The contamination and dispersion of antibiotics into the environment through effluents from sewage treatment plants have produced serious consequences like the generation of resistant bacteria, generating a health emergency, so the need arises to develop processes to eliminate antibiotics in effluents. One of the methodologies used is advanced oxidation where a complete degradation of antibiotics can be reached, among the advanced oxidation processes, photocatalysis stands out as an efficient degradation pathway of organic pollutants from a photocatalyst. In the present investigation SiO2–TiO2 fibers were obtained by sol-gel and electrospinning techniques which had a cylindrical morphology and a smooth surface free of defects with a diameter 266 ± 62 nm.
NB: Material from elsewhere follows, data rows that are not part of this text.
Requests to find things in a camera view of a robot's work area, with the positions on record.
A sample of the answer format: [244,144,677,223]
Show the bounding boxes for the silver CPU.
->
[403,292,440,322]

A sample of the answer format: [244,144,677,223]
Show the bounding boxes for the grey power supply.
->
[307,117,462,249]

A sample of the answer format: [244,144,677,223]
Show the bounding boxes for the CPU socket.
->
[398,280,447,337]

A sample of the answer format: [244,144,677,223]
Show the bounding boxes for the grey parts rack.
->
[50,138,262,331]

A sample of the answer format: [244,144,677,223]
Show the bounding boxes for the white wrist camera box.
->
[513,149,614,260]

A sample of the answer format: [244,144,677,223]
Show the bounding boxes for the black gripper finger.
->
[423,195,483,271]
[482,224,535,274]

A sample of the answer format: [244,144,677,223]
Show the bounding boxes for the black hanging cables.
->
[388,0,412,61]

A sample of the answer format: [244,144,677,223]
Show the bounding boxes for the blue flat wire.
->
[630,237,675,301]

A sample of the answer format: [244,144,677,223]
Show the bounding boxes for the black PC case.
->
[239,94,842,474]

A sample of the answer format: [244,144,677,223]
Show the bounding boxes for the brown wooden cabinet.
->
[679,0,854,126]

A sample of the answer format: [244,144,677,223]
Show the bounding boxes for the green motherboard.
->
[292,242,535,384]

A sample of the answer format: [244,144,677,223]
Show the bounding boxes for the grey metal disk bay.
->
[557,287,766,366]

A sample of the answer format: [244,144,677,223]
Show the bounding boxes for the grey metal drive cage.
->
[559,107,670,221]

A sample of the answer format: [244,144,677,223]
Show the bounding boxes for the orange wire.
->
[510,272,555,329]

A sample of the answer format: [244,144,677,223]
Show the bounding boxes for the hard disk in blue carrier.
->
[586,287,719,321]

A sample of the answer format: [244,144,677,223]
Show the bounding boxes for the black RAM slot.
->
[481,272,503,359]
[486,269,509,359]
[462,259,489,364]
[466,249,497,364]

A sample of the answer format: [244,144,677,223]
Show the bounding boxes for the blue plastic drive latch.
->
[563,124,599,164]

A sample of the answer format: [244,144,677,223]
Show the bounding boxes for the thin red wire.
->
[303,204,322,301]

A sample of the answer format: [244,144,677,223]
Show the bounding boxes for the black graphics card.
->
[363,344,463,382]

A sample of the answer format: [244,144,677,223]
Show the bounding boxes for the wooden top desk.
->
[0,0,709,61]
In increasing photocatalytic properties, the SiO2–TiO2 fibers were doped with silver by electrodeposition resulting in the deposition of particles with a branched dendritic morphology with a size of approximately 1 μm. The characterization of SiO2–TiO2–Ag fibers by infrared in the fibers eluted bands characteristic of the Si–O–Si and Ti–O–Ti bonds, and by means of the X-ray diffraction were identified crystalline phases corresponding to the anatase and rutile of the Titania, as well as face-centered cubic silver. Oxytetracycline was used as a contaminant to investigate the photocatalytic performance of SiO2–TiO2–Ag material, where from an initial concentration of 30 ppm in the presence of SiO2–TiO2 fibers its degradation percentage was 65%, unlike 90% in 7 h using silver-doped fibers. The increased degradation of oxytetracycline is attributed to the success in decreasing the banned band of SiO2–TiO2 fibers from 3.1eV to 2.5eV to silver doping.